J’aurais voulu m’exclamer comme tous les Casanovas du neuf trois écumant les forums : « Trop de la tuerie de ouf d’la balle ouesh ma ouille. Purée de film de streumon trop guedin qui déboite sa maman » …J’aurais voulu éructer comme n’importe quel boboïde des inrocks : « une fantasmagorie gore mutée en songerie alcoolisée et proustienne, nimbée d’un brûlant psychodrame sans concession »…J’aurais voulu ressentir autre chose que ce contentement frustre de repus qui ne se nourrit que parce qu’il a faim. Malheureusement, et malgré toutes ses qualités sur lesquelles je reviendrai, Grabbers ne souffre pas la comparaison avec ses illustres prédécesseurs dans le genre strictement british de l’horreur absurde et rigolarde. La faute à une écriture encore trop soucieuse de préserver les aspects horrifiques d’un pitch pourtant redoutable : la petit île d’Erin subit les assauts sanguinaires d’aliens tentaculés et alcoolophobiques. La seule façon de leur échapper est de se beurrer la gueule reclus dans le seul pub du coin. On imagine sans peine ce qu’aurait pu faire le tandem Pegg/Frost d’un tel scénar…Mais Jon Wright, le réalisateur de ce film, est seul. Et c’est encore le meilleur moyen d’avoir le cul entre deux chaises.

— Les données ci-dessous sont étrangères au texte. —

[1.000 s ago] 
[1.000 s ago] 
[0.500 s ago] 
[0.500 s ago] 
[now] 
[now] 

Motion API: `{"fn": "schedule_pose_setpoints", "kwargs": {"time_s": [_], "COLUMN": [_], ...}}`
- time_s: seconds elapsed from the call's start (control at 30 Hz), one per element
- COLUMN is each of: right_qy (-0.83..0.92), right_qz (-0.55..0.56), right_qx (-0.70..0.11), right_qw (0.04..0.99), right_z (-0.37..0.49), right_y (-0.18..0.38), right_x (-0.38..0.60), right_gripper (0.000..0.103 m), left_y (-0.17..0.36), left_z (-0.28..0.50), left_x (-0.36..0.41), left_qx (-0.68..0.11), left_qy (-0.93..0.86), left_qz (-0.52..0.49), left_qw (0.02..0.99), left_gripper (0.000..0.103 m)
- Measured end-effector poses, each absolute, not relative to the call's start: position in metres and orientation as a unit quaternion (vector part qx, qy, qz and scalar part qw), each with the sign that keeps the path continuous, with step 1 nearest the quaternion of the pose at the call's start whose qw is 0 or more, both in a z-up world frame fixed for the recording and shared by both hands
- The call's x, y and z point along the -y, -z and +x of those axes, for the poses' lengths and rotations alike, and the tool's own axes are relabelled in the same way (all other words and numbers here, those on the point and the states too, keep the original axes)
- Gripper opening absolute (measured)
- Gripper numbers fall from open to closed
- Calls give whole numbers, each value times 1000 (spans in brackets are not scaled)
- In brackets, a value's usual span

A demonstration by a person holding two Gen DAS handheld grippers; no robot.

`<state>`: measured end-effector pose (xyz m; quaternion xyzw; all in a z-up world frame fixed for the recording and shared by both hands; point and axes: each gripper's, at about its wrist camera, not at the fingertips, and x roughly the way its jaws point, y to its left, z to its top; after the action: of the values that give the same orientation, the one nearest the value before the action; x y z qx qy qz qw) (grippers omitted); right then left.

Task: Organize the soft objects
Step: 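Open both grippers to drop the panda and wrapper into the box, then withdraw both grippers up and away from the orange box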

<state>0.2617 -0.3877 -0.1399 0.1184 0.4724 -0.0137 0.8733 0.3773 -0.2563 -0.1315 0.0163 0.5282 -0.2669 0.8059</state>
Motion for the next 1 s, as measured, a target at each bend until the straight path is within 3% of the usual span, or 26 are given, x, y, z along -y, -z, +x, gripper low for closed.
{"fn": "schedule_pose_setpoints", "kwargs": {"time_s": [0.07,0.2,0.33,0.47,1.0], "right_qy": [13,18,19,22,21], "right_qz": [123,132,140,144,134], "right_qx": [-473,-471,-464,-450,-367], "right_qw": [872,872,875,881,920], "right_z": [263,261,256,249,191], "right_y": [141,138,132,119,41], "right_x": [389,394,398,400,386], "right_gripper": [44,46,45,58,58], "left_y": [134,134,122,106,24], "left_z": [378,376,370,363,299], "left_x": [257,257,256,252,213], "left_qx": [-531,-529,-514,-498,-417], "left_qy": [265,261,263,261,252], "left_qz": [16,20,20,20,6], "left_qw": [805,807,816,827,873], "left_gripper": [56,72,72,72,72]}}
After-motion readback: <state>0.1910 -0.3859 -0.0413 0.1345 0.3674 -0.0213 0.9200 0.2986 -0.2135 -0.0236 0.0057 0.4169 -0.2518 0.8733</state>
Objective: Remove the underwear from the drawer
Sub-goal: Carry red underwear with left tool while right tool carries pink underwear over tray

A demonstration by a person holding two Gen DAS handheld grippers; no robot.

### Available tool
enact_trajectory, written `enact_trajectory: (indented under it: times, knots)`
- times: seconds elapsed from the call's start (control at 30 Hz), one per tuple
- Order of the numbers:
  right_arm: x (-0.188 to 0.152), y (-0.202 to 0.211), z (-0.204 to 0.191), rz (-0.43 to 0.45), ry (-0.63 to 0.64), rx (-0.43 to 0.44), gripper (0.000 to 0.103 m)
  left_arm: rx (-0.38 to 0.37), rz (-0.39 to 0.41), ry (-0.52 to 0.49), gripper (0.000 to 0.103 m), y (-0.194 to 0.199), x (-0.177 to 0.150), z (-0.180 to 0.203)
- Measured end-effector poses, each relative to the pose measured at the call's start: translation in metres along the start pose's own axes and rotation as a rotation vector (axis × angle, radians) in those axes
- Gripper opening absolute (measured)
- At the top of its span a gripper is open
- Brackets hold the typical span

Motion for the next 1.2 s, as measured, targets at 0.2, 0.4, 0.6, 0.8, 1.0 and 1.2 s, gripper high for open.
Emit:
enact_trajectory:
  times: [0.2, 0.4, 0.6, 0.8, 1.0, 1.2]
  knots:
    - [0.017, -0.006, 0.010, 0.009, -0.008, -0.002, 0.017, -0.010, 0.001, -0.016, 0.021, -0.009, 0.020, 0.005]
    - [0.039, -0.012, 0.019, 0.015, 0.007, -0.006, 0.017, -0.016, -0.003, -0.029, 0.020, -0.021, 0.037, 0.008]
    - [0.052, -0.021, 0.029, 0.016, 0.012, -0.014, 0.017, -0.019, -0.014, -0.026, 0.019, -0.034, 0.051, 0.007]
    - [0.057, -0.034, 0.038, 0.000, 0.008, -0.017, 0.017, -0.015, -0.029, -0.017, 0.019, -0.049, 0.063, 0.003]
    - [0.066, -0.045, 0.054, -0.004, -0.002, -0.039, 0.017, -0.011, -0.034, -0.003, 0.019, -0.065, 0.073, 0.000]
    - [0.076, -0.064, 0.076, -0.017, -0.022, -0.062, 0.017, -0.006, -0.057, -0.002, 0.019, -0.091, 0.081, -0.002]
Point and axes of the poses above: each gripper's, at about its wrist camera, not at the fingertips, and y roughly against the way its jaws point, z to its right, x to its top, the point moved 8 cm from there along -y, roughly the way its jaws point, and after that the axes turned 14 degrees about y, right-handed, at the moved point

A force de trop soigner les développements d’un récit somme toute assez convenu, alors qu’un tel pitch rend de toute façon vains les efforts de cohérence scénaristique et/ou dramatique, Jon Wright oublie de profiter de ses personnages, caricaturaux mais atypiques et surtout bourrés à un moment ou autre du film, comme de situations foncièrement drôles (l’assaut du pub dans lequel toute l’île est réunie pour boire sans modération aurait du être l’apogée du film). C’est d’autant plus frustrant qu’il y a tous les germes d’une réussite totalement déjantée : une belle ambiance irlandaise, des personnages hauts en couleur, une mise en scène soignée, des effets spéciaux bien foutus et des litres de bière. On passe donc un agréable moment…Tout en regrettant que le film ne devienne jamais complètement fou et reste sagement dans les limites d’un récit qui se déroule inexorablement sans permettre aucune digression.
Pourquoi regarder : pour la scène ou le jeune scientifique du coin, condescendant et un peu coincé, tente de prendre en photo le monstre pour National Geographic alors qu’il est complètement pété.
Pourquoi ne pas regarder : parce que l’attaque de la pieuvre géante dans 20000 lieux sous les mers vous a laissé de marbre.